Segment Open

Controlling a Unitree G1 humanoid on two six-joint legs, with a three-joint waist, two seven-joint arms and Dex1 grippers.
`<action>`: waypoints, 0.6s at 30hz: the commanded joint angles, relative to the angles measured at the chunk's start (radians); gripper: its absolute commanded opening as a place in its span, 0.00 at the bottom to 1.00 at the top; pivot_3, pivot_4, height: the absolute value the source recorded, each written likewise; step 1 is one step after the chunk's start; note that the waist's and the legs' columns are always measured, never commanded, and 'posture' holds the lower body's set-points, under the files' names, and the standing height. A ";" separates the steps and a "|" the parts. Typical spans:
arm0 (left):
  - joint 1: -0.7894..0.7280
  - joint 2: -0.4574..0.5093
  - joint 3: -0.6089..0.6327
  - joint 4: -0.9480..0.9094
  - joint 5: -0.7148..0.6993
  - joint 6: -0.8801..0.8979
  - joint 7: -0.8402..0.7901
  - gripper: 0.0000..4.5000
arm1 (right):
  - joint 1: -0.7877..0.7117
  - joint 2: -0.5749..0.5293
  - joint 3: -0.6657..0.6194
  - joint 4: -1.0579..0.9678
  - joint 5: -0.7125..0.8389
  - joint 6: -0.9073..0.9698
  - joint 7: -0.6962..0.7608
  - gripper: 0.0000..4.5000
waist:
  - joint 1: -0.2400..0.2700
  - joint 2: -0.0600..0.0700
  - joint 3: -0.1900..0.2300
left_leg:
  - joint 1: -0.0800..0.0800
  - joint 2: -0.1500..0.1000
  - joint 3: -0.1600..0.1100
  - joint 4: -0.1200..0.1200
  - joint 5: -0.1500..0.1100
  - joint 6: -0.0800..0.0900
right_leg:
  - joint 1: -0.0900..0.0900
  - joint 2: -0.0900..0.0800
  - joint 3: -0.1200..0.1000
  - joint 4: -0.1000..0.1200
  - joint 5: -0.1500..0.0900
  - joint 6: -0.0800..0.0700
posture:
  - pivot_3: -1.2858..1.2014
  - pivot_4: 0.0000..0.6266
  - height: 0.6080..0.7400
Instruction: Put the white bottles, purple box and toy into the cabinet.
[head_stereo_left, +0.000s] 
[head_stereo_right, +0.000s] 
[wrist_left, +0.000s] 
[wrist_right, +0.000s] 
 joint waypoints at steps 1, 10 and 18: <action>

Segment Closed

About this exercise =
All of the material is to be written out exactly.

Output for this exercise =
Controlling a Unitree G1 humanoid on two six-joint legs, with a three-joint waist, two seven-joint arms and Dex1 grippers.
`<action>`: waypoints, 0.6s at 30hz: the commanded joint angles, relative to the angles measured at the chunk's start (radians); gripper: its absolute commanded opening as a place in its span, 0.00 at the bottom to 1.00 at the top; pivot_3, pivot_4, height: the absolute value the source recorded, each written likewise; step 1 is one step after the chunk's start; note that the waist's and the legs' columns are always measured, never commanded, and 'posture' holds the lower body's set-points, under the files' names, and the standing height. A ";" separates the steps and a "|" the parts. Typical spans:
arm0 (left):
  - joint 1: -0.7894..0.7280
  - joint 2: -0.4574..0.5093
  - joint 3: -0.6089..0.6327
  - joint 4: -0.9480..0.9094
  - joint 5: -0.7148..0.6993
  - joint 6: -0.8801..0.8979
  - joint 7: -0.8402..0.7901
  - gripper: 0.0000..4.5000
arm1 (right):
  - joint 1: -0.7877..0.7117
  - joint 2: -0.5749..0.5293
  - joint 3: -0.6657..0.6194
  - joint 4: -1.0579..0.9678
  - joint 5: -0.7125..0.8389
  - joint 6: -0.9073..0.9698
  - joint 7: -0.6962..0.7608
  - gripper: 0.0000..4.5000
waist:
  - joint 1: -0.2400..0.2700
  - joint 2: -0.0600..0.0700
  - joint 3: -0.1900..0.2300
left_leg:
  - joint 1: -0.0800..0.0800
  - joint 2: -0.1500..0.1000
  - joint 3: -0.1600..0.1100
  - joint 4: -0.1200..0.1200
  - joint 5: -0.1500..0.1100
  - joint 6: -0.0800..0.0900
right_leg:
  - joint 1: -0.0900..0.0900
  - joint 2: -0.0900..0.0800
  - joint 3: -0.1200..0.1000
  - joint 4: -0.1000..0.1200
  - joint 5: -0.1500..0.0900
  - joint 6: -0.0800..0.0700
posture:
  - pivot_3: -1.2858..1.2014
  - pivot_4: 0.0000..0.6266
  - height: 0.6080..0.7400
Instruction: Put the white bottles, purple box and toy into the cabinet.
[head_stereo_left, +0.000s] 
[head_stereo_right, +0.000s] 
[wrist_left, +0.000s] 
[wrist_right, +0.000s] 
 joint waypoints at steps 1, 10 and 18: <action>

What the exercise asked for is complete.